_INFORMATION PROVIDED_:
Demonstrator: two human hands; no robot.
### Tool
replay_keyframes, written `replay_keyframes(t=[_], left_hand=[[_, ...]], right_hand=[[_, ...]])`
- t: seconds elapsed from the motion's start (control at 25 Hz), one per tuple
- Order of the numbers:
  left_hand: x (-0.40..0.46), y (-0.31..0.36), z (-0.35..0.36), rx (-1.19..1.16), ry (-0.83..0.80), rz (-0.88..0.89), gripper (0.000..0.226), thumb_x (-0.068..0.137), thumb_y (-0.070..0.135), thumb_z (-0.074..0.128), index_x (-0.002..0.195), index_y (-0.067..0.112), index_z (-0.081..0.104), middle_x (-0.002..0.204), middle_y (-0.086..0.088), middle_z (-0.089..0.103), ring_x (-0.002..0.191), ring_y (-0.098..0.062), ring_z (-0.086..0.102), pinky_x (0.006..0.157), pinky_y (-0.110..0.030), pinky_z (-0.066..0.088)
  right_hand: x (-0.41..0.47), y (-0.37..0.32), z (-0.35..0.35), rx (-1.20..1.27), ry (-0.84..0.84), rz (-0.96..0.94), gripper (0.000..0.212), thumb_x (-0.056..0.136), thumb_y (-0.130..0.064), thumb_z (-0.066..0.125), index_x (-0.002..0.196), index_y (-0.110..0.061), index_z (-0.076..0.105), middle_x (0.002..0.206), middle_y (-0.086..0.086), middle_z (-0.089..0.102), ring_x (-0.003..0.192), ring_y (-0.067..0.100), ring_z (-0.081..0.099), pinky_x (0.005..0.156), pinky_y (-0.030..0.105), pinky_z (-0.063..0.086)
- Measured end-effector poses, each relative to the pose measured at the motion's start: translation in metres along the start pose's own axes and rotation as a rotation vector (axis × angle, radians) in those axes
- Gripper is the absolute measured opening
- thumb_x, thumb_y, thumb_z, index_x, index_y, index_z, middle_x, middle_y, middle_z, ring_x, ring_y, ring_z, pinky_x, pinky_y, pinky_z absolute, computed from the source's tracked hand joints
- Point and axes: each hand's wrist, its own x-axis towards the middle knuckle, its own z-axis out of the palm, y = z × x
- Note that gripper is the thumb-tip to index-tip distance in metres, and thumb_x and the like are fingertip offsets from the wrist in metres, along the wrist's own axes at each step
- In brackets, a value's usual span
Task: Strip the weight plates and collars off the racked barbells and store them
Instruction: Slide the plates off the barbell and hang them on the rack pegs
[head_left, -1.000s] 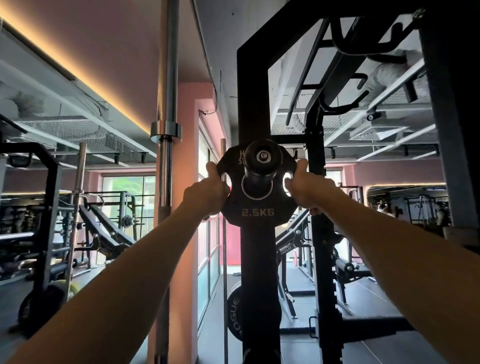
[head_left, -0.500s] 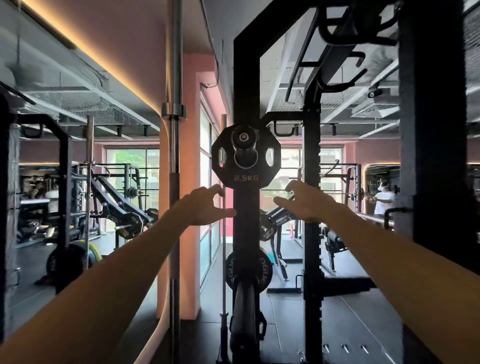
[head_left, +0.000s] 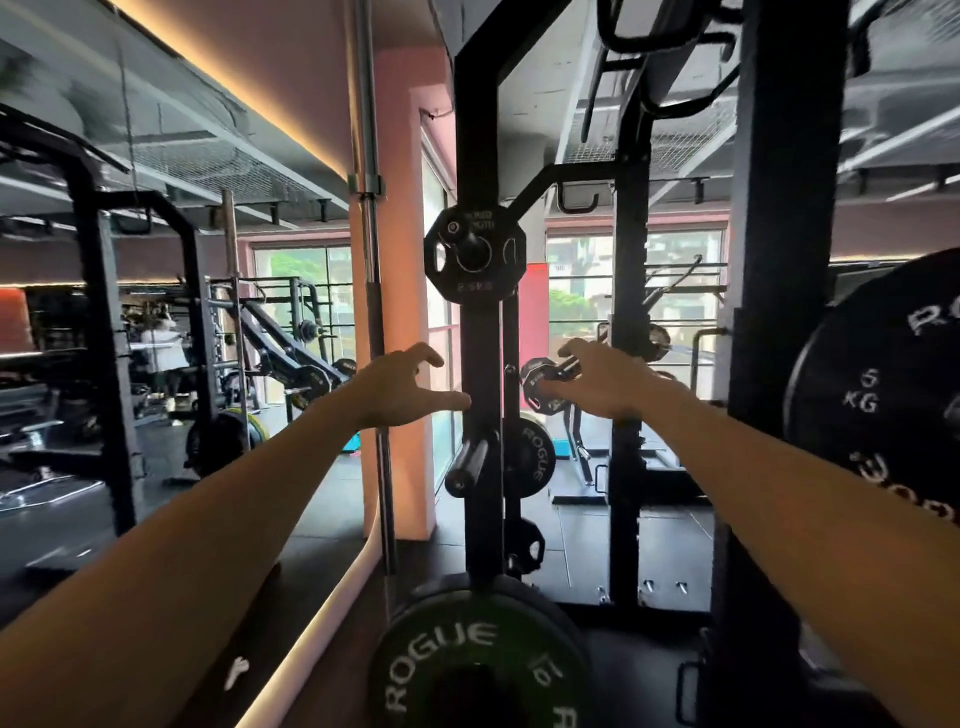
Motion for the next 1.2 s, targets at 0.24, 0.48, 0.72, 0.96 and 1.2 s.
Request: replay_keyframes(t=[0.24,0.48,0.72,0.96,1.2], left_hand=[[-0.085,0.038,-0.028,-0.013,0.032,-0.035,0.072,0.077,0.058,0.070,0.134,0.022,0.046,0.141,-0.011,0.049,0.124,-0.028,0.051,0.103,-0.042,0.044],[-0.180,0.097,-0.043,-0.025,0.039,-0.007,0.073,0.075,0.059,0.071,0.134,0.022,0.047,0.139,-0.012,0.051,0.124,-0.028,0.050,0.097,-0.037,0.042],[-0.244,0.188,-0.035,-0.052,-0.033,0.061,0.069,0.080,0.051,0.071,0.133,0.014,0.047,0.117,-0.010,0.057,0.098,-0.019,0.054,0.073,-0.026,0.041],[-0.253,0.288,-0.007,-0.099,-0.091,0.174,0.074,0.079,0.052,0.071,0.138,0.016,0.044,0.127,-0.011,0.057,0.090,-0.016,0.057,0.076,-0.025,0.042],[-0.233,0.420,0.068,-0.142,-0.122,0.266,0.069,0.076,0.055,0.073,0.130,0.019,0.049,0.121,-0.002,0.057,0.105,-0.019,0.051,0.085,-0.031,0.039]], right_hand=[[-0.077,-0.006,-0.031,0.017,-0.012,-0.012,0.080,0.074,-0.068,0.061,0.138,-0.024,0.041,0.140,0.002,0.050,0.124,0.026,0.051,0.104,0.050,0.038],[-0.189,-0.007,-0.072,-0.009,-0.060,-0.002,0.078,0.075,-0.067,0.061,0.138,-0.024,0.043,0.139,0.001,0.052,0.123,0.025,0.051,0.105,0.049,0.037],[-0.299,0.024,-0.136,-0.097,-0.047,0.080,0.079,0.078,-0.066,0.060,0.143,-0.025,0.038,0.150,0.003,0.041,0.134,0.026,0.043,0.110,0.047,0.028],[-0.372,0.096,-0.207,-0.154,0.002,0.202,0.080,0.078,-0.066,0.060,0.142,-0.023,0.039,0.147,0.004,0.045,0.132,0.027,0.045,0.108,0.045,0.032],[-0.431,0.226,-0.267,-0.199,0.018,0.316,0.081,0.075,-0.066,0.062,0.141,-0.024,0.039,0.142,0.005,0.047,0.127,0.028,0.049,0.105,0.045,0.038]])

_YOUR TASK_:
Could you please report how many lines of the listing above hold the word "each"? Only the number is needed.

_WORKED SOLUTION_:
3